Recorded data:
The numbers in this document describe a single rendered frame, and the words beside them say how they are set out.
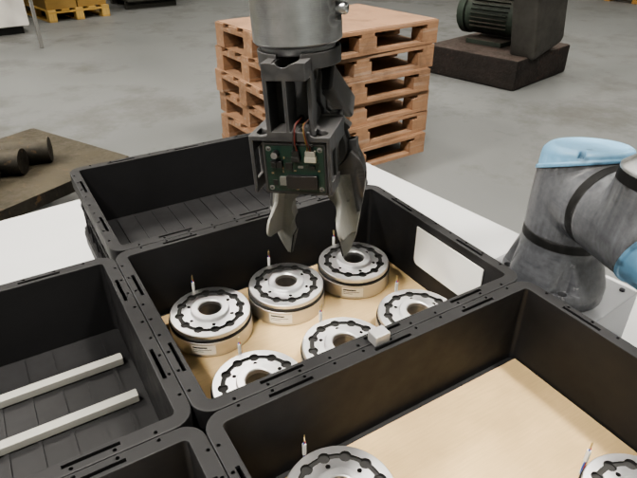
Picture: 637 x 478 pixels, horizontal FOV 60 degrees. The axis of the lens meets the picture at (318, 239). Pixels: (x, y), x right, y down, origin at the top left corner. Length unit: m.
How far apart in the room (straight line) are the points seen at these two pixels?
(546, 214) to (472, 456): 0.36
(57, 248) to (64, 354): 0.52
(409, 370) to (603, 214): 0.30
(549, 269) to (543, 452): 0.30
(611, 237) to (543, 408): 0.21
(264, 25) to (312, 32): 0.04
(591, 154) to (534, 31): 4.13
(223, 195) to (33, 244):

Task to carry out
Copy every line of the data that holds the string "pixels".

Answer section
Picture: 637 x 478 pixels, horizontal FOV 60 degrees. The axis of the lens meets the picture at (318, 239). Pixels: (x, y), x right, y down, origin at the top left corner. Length unit: m.
How far apart in the room (straight line) are the points seen at these two pixels?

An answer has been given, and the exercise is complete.